The United Nations Thursday announced a $65 million financial support in humanitarian response to Ethiopia's Tigray and Somali regions.UN humanitarian…

The United Nations Thursday announced a $65 million financial support in humanitarian response to Ethiopia’s Tigray and Somali regions.UN humanitarian chief Mark Lowcock said: “We need to scale up the humanitarian response in Ethiopia in support of the growing need in Tigray and other places”

Access to all those in need in Tigray remains a challenge, but aid workers are working with local authorities to overcome obstacles to secure help for those who need it and reaching previously inaccessible areas in the South-Eastern zone, he said.

Last week an inter-agency humanitarian convoy managed to reach Samre town, where it delivered emergency food aid and nutrition supplies and organized a mobile health clinic in the Samre hospital. 
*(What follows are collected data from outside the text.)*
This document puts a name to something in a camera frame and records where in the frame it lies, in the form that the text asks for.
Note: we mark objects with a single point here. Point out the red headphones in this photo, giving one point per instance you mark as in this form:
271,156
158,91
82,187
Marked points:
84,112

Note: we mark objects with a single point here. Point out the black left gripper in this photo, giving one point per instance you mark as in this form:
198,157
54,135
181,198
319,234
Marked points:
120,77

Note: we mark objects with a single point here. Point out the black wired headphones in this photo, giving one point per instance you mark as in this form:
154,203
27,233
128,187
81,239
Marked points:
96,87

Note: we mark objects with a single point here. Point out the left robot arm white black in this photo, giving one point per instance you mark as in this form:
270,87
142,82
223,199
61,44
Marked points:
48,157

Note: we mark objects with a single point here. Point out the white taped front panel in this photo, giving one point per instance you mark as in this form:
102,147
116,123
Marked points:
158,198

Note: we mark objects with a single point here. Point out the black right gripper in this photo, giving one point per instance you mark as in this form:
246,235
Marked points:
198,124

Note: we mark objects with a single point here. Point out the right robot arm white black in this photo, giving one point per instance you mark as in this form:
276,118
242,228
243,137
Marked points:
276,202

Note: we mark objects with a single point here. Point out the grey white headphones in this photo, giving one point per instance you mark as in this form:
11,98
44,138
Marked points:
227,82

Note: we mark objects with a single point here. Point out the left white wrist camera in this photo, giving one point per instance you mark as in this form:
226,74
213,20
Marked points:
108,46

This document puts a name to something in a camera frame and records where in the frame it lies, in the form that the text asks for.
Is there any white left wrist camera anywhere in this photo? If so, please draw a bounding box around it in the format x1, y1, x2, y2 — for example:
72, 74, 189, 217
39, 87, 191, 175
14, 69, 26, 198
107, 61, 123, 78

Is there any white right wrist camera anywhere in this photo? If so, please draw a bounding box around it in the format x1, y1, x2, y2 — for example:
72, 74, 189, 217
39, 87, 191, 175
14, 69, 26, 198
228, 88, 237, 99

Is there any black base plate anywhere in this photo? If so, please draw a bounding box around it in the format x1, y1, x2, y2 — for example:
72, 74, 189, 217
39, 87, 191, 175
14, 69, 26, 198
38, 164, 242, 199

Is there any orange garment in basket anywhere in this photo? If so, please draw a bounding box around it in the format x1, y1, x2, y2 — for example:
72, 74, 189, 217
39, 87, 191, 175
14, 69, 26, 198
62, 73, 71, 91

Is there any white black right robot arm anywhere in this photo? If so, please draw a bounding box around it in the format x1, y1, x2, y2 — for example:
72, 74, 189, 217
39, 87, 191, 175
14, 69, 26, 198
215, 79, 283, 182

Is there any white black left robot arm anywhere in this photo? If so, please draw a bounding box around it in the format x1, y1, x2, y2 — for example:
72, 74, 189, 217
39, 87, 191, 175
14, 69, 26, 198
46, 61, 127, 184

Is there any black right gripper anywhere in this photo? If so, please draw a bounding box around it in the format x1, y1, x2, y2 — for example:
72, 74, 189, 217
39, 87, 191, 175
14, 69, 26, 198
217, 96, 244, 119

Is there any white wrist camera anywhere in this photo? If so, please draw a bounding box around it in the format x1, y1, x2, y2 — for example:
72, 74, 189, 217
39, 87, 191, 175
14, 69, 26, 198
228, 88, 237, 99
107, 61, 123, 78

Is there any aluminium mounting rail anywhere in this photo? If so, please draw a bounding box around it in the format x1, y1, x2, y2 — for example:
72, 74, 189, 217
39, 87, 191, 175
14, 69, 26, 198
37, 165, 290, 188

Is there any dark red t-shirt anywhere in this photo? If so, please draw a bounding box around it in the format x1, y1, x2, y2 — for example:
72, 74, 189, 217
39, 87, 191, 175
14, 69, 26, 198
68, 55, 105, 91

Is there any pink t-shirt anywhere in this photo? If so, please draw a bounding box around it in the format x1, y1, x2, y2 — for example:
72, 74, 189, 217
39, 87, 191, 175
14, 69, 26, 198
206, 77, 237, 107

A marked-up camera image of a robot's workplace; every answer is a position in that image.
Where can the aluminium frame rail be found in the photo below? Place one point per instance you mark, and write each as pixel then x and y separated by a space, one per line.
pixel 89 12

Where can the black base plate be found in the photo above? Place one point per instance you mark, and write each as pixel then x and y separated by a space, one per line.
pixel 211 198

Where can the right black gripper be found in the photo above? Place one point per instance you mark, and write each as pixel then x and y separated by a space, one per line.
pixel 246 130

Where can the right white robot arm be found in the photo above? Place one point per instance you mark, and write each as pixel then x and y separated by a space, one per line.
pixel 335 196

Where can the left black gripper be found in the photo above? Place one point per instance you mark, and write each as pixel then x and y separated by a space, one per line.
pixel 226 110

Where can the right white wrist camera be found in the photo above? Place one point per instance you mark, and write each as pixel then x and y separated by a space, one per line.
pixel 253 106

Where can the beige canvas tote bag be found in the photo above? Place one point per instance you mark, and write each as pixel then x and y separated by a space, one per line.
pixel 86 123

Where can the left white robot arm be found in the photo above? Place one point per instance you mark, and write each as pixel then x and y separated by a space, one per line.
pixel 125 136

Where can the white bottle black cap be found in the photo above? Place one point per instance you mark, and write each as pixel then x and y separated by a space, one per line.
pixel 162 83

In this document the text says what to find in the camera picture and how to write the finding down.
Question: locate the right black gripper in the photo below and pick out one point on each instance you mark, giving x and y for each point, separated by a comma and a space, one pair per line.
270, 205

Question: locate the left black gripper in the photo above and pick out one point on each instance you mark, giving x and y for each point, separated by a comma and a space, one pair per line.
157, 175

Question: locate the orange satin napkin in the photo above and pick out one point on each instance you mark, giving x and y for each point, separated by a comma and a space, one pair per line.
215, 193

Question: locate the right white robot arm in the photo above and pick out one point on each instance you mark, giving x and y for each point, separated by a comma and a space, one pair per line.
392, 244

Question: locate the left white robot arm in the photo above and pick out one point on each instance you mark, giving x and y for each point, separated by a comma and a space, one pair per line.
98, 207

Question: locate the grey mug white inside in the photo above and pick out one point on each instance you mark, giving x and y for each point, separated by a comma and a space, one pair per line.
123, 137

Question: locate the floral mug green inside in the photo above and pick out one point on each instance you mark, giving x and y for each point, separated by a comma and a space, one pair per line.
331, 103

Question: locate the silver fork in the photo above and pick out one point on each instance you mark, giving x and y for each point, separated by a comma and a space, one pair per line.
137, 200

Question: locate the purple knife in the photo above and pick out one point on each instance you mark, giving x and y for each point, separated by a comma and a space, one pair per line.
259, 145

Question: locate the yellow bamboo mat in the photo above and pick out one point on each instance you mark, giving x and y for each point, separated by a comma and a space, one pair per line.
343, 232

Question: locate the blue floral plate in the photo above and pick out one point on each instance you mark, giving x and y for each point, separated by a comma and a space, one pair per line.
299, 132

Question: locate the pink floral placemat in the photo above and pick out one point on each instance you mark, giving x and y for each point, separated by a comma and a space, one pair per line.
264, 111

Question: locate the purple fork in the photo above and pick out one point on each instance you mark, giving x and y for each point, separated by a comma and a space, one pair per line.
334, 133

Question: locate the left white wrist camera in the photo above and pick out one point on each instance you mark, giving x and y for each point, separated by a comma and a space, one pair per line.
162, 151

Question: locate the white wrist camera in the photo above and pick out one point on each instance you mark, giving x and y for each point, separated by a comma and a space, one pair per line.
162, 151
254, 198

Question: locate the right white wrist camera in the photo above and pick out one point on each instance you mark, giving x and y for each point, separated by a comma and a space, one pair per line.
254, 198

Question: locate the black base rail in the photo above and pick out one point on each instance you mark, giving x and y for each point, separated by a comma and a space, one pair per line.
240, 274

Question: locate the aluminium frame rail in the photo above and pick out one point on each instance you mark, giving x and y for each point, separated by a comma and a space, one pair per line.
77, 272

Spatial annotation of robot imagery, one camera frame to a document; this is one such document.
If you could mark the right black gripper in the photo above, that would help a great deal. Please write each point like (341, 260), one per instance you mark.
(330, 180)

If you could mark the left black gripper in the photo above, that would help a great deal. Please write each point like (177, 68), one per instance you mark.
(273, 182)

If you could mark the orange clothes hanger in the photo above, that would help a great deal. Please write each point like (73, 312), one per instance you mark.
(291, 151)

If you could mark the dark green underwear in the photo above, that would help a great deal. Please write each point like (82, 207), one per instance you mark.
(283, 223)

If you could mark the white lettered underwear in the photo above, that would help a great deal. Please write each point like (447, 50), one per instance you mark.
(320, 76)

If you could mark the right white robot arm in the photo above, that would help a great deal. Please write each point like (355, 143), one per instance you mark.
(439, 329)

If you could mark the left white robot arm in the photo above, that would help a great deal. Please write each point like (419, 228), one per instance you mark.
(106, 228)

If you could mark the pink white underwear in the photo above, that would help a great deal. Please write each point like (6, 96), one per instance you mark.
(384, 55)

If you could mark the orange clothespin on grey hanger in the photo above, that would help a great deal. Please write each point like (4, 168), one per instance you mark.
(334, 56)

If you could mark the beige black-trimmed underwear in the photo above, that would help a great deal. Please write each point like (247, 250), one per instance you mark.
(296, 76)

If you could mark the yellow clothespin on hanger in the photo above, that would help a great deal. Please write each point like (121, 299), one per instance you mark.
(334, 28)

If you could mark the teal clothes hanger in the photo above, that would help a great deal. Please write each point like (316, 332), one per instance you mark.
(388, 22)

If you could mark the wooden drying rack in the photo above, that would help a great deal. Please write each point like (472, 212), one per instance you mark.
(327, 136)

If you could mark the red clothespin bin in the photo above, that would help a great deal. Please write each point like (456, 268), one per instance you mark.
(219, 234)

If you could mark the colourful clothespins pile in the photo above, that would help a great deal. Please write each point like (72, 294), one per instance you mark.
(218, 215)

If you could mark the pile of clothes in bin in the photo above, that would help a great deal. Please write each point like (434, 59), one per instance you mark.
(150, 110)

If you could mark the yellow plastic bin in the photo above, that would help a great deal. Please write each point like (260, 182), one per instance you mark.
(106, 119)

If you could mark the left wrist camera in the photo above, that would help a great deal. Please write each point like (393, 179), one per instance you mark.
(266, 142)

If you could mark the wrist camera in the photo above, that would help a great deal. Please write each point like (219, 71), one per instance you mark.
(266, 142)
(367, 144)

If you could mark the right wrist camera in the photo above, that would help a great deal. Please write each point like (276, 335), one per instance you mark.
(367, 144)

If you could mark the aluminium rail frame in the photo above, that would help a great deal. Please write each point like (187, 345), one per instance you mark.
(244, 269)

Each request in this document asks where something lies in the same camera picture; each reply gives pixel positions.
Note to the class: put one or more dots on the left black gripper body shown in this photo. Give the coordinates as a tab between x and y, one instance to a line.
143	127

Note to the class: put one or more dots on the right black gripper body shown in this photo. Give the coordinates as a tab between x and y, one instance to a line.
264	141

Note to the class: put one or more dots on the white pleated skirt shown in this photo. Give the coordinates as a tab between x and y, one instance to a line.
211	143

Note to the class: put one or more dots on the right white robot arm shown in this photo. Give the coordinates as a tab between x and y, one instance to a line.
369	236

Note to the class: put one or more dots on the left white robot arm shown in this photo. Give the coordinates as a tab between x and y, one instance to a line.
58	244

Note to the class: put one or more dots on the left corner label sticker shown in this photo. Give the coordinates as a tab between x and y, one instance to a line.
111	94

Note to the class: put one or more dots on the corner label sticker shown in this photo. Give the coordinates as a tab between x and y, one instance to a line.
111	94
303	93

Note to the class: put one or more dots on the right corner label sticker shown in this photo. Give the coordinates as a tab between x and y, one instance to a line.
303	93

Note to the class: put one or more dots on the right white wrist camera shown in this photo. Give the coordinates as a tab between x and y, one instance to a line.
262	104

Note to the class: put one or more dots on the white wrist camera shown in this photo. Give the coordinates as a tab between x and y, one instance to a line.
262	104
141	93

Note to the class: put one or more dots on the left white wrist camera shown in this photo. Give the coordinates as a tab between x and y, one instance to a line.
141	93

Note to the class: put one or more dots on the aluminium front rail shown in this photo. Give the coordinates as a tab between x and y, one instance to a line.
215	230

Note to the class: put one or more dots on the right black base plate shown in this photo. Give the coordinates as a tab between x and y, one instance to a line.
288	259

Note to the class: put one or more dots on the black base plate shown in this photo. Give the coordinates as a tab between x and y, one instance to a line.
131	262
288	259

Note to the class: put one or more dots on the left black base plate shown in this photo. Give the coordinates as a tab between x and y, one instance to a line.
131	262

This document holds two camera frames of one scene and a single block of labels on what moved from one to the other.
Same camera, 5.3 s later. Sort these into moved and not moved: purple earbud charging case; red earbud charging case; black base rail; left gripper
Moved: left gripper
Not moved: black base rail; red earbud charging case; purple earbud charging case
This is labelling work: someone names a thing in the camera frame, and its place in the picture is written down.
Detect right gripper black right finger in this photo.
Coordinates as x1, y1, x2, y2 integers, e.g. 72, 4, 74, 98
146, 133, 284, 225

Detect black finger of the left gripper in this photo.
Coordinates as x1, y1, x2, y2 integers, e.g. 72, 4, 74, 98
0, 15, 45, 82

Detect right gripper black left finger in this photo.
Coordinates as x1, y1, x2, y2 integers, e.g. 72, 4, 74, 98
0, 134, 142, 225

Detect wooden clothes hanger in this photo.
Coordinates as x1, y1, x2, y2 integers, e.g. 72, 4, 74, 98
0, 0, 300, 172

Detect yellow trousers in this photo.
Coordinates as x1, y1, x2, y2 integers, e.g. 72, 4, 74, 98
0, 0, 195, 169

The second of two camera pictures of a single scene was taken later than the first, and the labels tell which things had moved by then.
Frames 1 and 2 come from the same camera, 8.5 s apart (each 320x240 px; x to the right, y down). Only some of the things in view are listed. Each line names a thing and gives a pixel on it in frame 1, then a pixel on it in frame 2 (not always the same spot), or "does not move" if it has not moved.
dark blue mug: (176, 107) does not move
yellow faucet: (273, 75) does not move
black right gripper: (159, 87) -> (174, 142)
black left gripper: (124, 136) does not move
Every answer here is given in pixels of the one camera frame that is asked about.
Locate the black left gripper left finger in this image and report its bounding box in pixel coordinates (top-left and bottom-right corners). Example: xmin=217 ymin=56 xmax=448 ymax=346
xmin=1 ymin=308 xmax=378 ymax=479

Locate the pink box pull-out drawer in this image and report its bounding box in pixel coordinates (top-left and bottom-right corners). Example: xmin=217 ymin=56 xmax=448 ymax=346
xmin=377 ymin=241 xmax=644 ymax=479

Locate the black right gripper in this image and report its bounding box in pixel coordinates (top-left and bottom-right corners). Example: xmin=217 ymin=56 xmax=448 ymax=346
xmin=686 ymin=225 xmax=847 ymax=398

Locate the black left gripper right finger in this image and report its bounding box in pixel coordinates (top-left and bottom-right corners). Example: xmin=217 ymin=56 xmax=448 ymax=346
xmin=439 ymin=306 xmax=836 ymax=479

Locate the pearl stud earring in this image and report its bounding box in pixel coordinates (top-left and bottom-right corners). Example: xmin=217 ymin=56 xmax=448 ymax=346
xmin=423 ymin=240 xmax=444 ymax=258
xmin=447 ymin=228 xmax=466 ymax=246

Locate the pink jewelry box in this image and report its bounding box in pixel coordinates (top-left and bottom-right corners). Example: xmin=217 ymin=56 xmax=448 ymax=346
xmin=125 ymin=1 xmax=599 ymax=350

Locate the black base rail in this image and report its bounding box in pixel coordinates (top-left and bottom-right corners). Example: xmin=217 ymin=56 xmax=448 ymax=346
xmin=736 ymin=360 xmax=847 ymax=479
These recent reports show the promise of improved access and underscore the urgency of additional funding to help people who were previously unreachable.

A total of $40 million will be dedicated to the aid operation in Tigray, where it will fund emergency shelter, clean water, health care, work to prevent and respond to cases of sexual and gender-based violence, and emergency telecommunications to support the humanitarian response.

The remaining $25 million will fund humanitarian operations in the rest of Ethiopia, including in response to drought in the Somali and Oromia regions. 

It will support the treatment of children with severe acute malnutrition and the rehabilitation of water systems, supply water to drought-affected communities, and enable humanitarian organizations to pre-position life-saving supplies.

The current humanitarian response throughout Ethiopia, including in Tigray, remains insufficient to meet the needs of all affected people. 

Additional funding is needed, alongside safe and unfettered humanitarian access, to ensure aid organizations and the Ethiopian government can scale up to the level needed, the OCHA report says.